Alibaba's "new Nissan diesel forklift price" 2026 showroom aggregates both Nissan-branded and Nissan-rebadge units, with FOB ranges that compress as buyers move up the tonnage curve: 2 t ≈ US$4,500–9,000, 3 t ≈ US$7,000–14,000, 5 t ≈ US$14,000–25,000, 7 t ≈ US$22,000–40,000, all subject to engine-brand premium (Nissan / Isuzu / Kubota / Mitsubishi) and ODM tooling [S5]. Spec sheets from the same source class overall width, mast lowered height and turning radius in the 2,000–2,500 mm band for the 3 t segment.
Lease vs Buy Decision Framework

BuyerZone's 2026 guidance makes the cash-flow case that leasing a 5 t Stage V unit at typical 36-month terms keeps a fleet at predictable monthly cost but forgoes residual value, while buying used Jungheinrich stock and running it 5+ years extracts maximum hours-per-dollar but transfers aftertreatment and DPF service risk to the buyer [S3][S4].

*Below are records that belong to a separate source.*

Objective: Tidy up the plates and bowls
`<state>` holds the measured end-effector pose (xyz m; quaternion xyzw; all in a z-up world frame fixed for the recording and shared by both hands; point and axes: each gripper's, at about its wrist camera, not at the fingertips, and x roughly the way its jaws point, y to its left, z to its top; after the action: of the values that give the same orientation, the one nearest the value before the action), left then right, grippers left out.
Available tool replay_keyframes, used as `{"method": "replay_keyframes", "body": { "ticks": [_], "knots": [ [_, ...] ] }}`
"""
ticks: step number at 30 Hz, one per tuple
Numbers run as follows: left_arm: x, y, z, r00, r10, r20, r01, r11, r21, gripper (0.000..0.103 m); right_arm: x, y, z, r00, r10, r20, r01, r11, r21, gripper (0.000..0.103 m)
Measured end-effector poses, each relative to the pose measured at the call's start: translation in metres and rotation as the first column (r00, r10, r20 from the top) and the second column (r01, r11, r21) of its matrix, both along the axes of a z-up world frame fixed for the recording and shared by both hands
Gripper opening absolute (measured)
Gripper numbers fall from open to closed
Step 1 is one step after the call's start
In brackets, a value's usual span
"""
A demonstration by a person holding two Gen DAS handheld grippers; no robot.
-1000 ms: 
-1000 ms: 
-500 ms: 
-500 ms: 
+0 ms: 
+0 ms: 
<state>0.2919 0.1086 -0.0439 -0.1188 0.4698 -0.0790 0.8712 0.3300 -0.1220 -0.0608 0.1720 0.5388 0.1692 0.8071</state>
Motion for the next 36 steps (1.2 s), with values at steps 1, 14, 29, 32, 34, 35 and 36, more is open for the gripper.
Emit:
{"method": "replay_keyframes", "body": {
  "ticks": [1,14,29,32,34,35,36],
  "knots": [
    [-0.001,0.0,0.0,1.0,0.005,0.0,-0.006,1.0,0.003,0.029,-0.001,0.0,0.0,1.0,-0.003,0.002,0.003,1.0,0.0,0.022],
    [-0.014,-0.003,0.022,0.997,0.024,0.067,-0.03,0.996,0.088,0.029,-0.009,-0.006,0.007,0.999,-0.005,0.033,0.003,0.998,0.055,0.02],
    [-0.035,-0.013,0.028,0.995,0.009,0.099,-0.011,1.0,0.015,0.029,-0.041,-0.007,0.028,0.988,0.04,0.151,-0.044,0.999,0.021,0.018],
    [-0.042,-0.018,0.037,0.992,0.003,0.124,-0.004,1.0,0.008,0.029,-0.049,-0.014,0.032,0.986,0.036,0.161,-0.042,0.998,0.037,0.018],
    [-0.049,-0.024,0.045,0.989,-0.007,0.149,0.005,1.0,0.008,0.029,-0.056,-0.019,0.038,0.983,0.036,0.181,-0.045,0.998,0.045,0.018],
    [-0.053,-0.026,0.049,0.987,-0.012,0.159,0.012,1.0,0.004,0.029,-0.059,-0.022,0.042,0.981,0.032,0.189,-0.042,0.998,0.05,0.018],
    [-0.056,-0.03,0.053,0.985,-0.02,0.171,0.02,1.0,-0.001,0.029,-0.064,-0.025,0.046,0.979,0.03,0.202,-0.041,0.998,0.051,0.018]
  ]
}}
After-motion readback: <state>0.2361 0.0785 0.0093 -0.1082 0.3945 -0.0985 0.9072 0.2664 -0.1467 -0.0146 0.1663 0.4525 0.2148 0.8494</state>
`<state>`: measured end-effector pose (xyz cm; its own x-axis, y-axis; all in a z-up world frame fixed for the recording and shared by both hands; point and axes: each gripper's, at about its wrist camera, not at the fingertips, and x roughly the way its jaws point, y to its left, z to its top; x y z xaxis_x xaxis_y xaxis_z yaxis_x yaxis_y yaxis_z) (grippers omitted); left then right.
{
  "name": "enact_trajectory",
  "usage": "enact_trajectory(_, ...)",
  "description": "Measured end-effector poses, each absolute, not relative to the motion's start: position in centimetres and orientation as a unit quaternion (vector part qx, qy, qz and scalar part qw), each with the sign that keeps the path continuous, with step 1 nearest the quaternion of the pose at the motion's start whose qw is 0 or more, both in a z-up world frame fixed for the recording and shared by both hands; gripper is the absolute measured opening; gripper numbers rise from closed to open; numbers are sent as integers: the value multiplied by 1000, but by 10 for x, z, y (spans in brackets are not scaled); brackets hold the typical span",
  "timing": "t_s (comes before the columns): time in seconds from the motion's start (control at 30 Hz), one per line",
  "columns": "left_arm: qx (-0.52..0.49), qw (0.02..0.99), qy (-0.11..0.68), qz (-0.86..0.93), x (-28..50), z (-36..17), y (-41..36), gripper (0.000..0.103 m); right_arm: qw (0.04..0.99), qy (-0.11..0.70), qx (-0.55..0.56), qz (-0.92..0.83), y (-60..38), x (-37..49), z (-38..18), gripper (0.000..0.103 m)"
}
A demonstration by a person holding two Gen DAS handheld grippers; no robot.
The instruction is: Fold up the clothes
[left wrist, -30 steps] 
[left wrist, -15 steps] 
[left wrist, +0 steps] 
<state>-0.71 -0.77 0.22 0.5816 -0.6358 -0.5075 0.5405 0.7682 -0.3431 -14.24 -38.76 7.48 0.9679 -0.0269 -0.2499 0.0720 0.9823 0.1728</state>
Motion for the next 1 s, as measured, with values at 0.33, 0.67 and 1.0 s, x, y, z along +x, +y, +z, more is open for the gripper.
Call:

Rule of thumb from the 2026 OEM data: if annual hours exceed ~1,500 and the duty cycle includes ramps above 20% (Komatsu rates the FH70/80-2 at 29–34% gradeability), the hydrostatic-drive premium on a new 7–8 t machine pays back inside 3 years versus a torque-converter competitor [S2]. For sub-1,000 hr/yr users, a 2.5–3.5 t Chinese-built new unit or a Tier-2 used European unit is the lower-total-cost path.
Procurement Watch-List for July 2026
Two signals are worth tracking through the rest of 2026: (1) Stage V aftertreatment pricing on 19–37 kW Chinese OEM mini-diesels, where DOC+DPF integration has been the main cost blocker for EU-bound units, and (2) used Jungheinrich CN-Intralogistic stock refresh cycles, which move the 2.5–3.5 t used bracket by 5–10% per quarter in 2025–2026 listings [S1][S4]. Fleet owners cross-shopping forklifts against telehandler-class equipment can also cross-reference the track loader price 2026 tier map, since 2–3 t compact loaders and 2–3 t mini-diesel forklifts increasingly share cabs and dealer networks in rental fleets.